Autism spectrum disorder (ASD) is a complex condition that’s challenging to diagnose, especially early in life. Now, US researchers have shown that electroencephalograms (EEGs), which measure brain electrical activity, can accurately predict or rule out ASD in infants as young as three months old (Scientific Reports 8 6828).
“EEGs are low-cost, non-invasive and relatively easy to incorporate into well-baby check-ups,” said co-author Charles Nelson, director of the Laboratories of Cognitive Neuroscience at Boston Children’s Hospital. “Their reliability in predicting whether a child will develop autism raises the possibility of intervening very early, well before clear behavioural symptoms emerge. This could lead to better outcomes and perhaps even prevent some of the behaviours associated with ASD.”
The researchers examined EEG data from 99 infants considered at high risk for ASD (having an older sibling with the diagnosis) and 89 low-risk controls.
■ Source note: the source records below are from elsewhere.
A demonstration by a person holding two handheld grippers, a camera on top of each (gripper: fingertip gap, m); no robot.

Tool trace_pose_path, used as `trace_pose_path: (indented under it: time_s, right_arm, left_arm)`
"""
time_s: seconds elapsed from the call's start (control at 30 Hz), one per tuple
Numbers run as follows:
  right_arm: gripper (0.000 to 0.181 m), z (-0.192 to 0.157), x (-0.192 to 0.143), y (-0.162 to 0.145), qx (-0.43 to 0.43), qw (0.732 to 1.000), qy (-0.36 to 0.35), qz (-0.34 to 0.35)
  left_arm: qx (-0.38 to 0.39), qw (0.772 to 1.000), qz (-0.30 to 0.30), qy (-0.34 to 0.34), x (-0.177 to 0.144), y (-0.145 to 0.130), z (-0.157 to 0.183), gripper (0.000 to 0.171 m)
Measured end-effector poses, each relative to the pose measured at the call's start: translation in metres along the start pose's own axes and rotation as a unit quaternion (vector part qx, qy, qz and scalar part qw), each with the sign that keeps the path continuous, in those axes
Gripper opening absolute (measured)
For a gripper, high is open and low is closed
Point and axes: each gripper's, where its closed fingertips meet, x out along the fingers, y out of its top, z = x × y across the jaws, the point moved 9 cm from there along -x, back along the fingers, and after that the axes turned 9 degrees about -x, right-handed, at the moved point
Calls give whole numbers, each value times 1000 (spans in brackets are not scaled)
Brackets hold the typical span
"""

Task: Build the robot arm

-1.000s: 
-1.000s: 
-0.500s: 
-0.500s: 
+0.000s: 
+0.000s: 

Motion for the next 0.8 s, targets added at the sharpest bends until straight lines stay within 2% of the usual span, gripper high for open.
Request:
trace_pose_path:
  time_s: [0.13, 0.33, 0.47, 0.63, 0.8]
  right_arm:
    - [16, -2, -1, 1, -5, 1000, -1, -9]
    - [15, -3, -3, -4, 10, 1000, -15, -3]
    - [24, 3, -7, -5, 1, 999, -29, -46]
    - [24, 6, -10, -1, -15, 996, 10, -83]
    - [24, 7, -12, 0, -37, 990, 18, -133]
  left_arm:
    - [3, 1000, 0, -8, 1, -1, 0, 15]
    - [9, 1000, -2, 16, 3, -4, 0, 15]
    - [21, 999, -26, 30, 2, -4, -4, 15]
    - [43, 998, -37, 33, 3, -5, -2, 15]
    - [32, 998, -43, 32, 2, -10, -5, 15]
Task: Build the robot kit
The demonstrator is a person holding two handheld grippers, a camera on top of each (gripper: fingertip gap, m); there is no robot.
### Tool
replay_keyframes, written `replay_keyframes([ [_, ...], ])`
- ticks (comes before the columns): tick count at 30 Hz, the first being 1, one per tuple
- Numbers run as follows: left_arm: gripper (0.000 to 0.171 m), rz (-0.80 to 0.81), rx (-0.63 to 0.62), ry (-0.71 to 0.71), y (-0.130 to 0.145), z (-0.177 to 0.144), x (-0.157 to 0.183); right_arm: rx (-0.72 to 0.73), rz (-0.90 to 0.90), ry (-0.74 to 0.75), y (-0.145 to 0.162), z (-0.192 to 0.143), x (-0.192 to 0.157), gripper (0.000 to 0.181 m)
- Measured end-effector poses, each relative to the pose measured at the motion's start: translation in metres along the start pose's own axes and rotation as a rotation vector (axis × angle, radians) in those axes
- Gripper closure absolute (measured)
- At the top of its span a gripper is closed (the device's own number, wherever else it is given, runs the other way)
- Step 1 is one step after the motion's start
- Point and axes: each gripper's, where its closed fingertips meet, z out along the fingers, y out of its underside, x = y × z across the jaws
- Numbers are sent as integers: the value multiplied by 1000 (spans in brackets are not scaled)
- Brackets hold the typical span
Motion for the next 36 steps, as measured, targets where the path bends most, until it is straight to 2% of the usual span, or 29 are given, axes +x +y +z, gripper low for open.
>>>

EEGs were recorded from three until 36 months of age, by fitting a net containing 128 sensors over the babies’ scalps. All babies also underwent extensive behavioural evaluations with the Autism Diagnostic Observation Schedule (ADOS), an established clinical diagnostic tool.
The team used computational algorithms developed by first author William Bosl to analyse six EEG frequency bands (high gamma, gamma, beta, alpha, theta and delta). They computed nine nonlinear features for each of the frequency bands, to give as complete a characterization of the signal dynamics as possible. The algorithms predicted a clinical diagnosis of ASD with high specificity, sensitivity and positive predictive value, exceeding 95% at some ages.
“The results were stunning,” said Bosl. “Our predictive accuracy by nine months of age was nearly 100%. We were also able to predict ASD severity, as indicated by the ADOS calibrated severity score, with quite high reliability, also by nine months of age.”
Bosl believes that the early differences in signal complexity, drawing upon multiple aspects of brain activity, fit with the view that autism is a disorder that begins during the brain’s early development but can take different trajectories. In other words, an early predisposition to autism may be influenced by other factors along the way.
“We believe that infants who have an older sibling with autism may carry a genetic liability for developing autism,” said Nelson. “This increased risk, perhaps interacting with another genetic or environmental factor, leads some infants to develop autism – although clearly not all, since we know that four of five do not develop autism.”